Publié dans MarocHebdo le 12 - 10 - 2012

MYSTÈRE. Le nom du général Mohamed Mediene revient en force comme étant celui qui prépare la succession du président algérien Abdelaziz Bouteflika, dont l'état de santé se dégrade chaque jour davantage.
Un haut responsable marocain de la sécurité a fait un jour ce constat: «Les généraux algériens sont médiocres, heureusement pour le Maroc...» Diagnostic commenté en faisant référence à leur absence de projet, de vision aussi et qui met en relief leur seule préoccupation en dernière instance: durer, gérer le statu quo, la psychorigidité se déployant tant au-dedans qu'au dehors -au Maghreb en particulier.
Des institutions sont pourtant en place; elles ne trompent personne et cette façade-là n'est qu'un leurre. L'armée est et reste depuis un bon cinquantenaire le socle du régime. Une génération d'apparatchiks militaires est ainsi au cœur du pouvoir. Mais en allant plus loin, c'est un appareil sécuritaire qui est le dispositif de décision et de régulation. Hier, la toute puissante Sécurité militaire (SM), alors dirigée par Kasdi Merbah; aujourd'hui le Département du Renseignement et de la Sécurité (DRS), entre les mains du général Mohamed Mediene, dit Toufik, et ce depuis 1990.

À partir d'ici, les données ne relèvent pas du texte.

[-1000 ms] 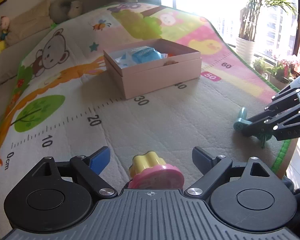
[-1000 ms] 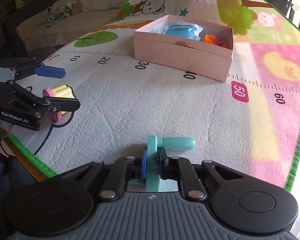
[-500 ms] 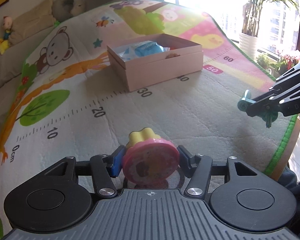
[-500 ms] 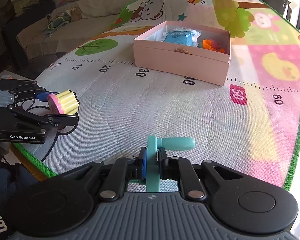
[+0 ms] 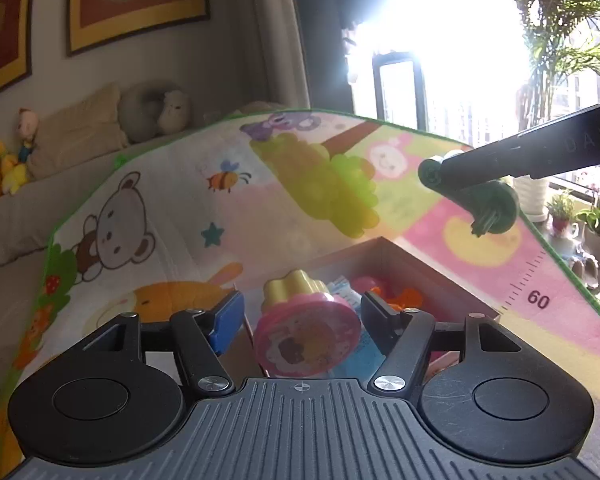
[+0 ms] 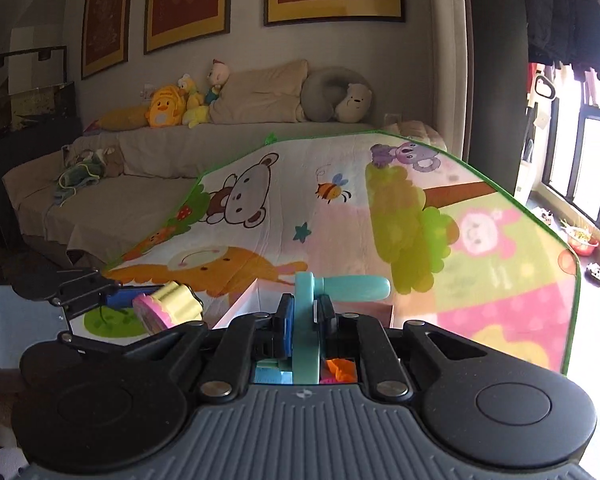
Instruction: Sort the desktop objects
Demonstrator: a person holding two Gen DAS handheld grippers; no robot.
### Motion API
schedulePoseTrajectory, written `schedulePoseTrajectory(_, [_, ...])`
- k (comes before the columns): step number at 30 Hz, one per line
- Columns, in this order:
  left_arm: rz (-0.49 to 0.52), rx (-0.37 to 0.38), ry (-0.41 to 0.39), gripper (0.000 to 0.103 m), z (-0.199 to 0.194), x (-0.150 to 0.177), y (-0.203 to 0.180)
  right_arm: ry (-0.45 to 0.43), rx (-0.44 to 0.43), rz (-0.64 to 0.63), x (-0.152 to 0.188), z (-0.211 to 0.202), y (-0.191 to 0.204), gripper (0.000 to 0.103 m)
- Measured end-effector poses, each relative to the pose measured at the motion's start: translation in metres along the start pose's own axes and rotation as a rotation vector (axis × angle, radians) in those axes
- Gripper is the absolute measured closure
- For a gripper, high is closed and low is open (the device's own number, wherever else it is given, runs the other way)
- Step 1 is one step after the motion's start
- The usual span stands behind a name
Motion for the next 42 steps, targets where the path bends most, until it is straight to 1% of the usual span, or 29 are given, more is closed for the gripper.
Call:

Un long parcours. Cinquante ans dans l'ex-SM et au DRS. A 73 ans, pourtant malade et diminué, il est encore là. Archétype d'une Algérie emblématique de l'homme-institution qu'il est devenu. Son nom? Les officiers évitent de le citer et l'appellent “l'homme au cigare" par référence à son addiction pour les Cohiba cubains. Il nourrit volontiers depuis des lustres le mystère autour de sa personne -sa photo est pratiquement introuvable, au nom du culte du secret.
“L'homme au cigare"
Qui est-il? Quel a été son parcours? Et quel est son rôle? Natif du petit village de Timezrit (Kabylie) en 1939, il obtient un certificat d'études dans une école de Bab el-Oued (Alger). Il est ensuite mousse dans la marine et le voilà débarquant dans un port libyen en 1957. Il rejoint l'Armée de libération nationale (ALN) et suit une formation militaire à l'école des cadres de l'ALN près de la ville tunisienne du Kef. Parmi ses instructeurs, Khaled Nezzar, officier déserteur de l'armée française avec une vingtaine d'autres... Engagé dans une unité combattante, il y côtoie les frères Ahmed et Mohamed Betchine, dont le second fera carrière avec lui dans la SM. En 1961, il est recruté par le MALG (ministère de l'Armement et des Liaisons générales) de Abdelhafid Boussouf, qui a monté les services secrets algériens avant l'indépendance.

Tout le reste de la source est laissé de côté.